* **WHAT YOU WILL DO**: Please count the lines in the data below that mention the word "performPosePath", then give only the total.
INFORMATION PROVIDED START
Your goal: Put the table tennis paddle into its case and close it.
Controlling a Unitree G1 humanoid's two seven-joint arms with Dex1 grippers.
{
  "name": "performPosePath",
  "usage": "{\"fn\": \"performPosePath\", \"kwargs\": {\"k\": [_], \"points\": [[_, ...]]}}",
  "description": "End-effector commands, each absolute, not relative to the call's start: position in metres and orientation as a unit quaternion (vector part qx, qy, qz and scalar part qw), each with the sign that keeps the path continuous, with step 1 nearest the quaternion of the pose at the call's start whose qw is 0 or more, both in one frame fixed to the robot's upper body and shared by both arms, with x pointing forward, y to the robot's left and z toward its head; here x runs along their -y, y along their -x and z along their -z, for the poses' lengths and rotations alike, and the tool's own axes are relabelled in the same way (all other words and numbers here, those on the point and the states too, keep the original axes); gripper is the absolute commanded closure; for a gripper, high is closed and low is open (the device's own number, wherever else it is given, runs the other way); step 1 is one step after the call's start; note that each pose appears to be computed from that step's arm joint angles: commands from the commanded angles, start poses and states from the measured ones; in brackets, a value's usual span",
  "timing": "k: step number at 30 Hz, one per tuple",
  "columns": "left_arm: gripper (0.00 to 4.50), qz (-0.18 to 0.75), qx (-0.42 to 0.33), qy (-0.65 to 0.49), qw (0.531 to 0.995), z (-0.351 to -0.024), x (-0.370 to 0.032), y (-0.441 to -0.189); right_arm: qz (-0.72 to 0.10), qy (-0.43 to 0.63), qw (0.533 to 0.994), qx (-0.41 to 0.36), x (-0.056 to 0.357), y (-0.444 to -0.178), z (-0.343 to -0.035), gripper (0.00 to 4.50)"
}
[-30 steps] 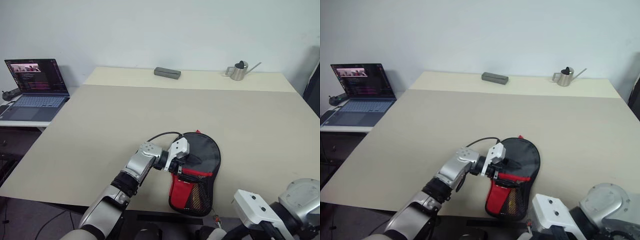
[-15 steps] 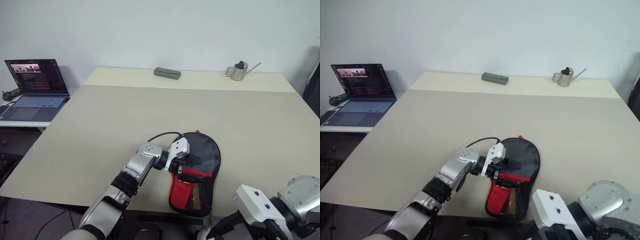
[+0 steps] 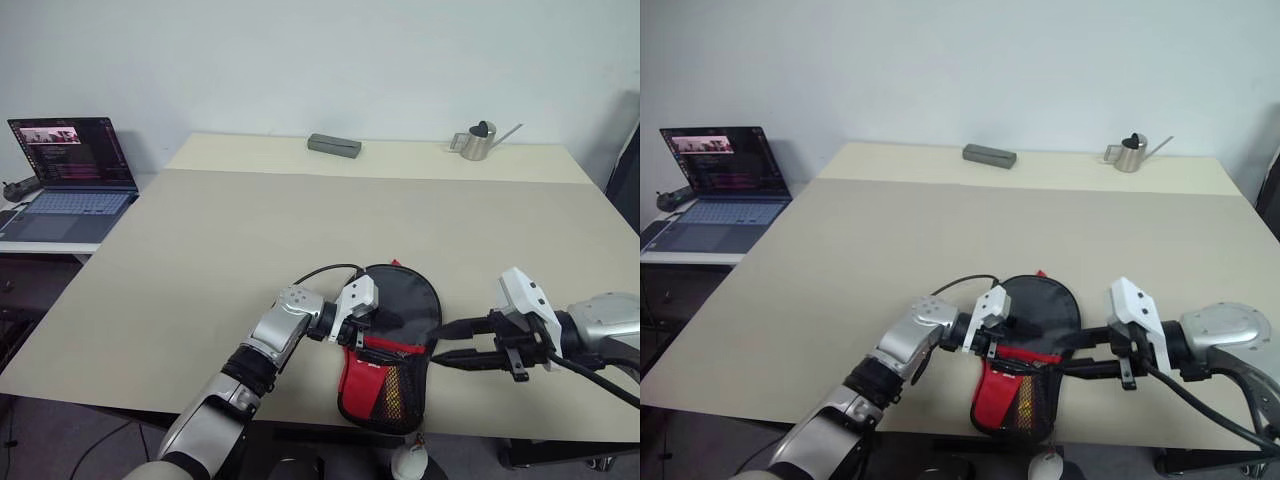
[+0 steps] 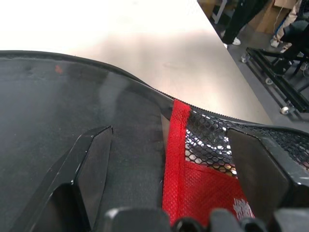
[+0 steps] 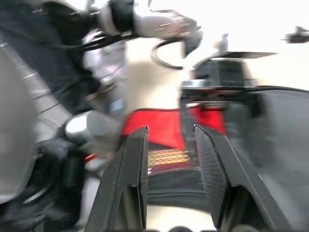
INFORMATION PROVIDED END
* **RESPONSE TO THIS TASK**: 2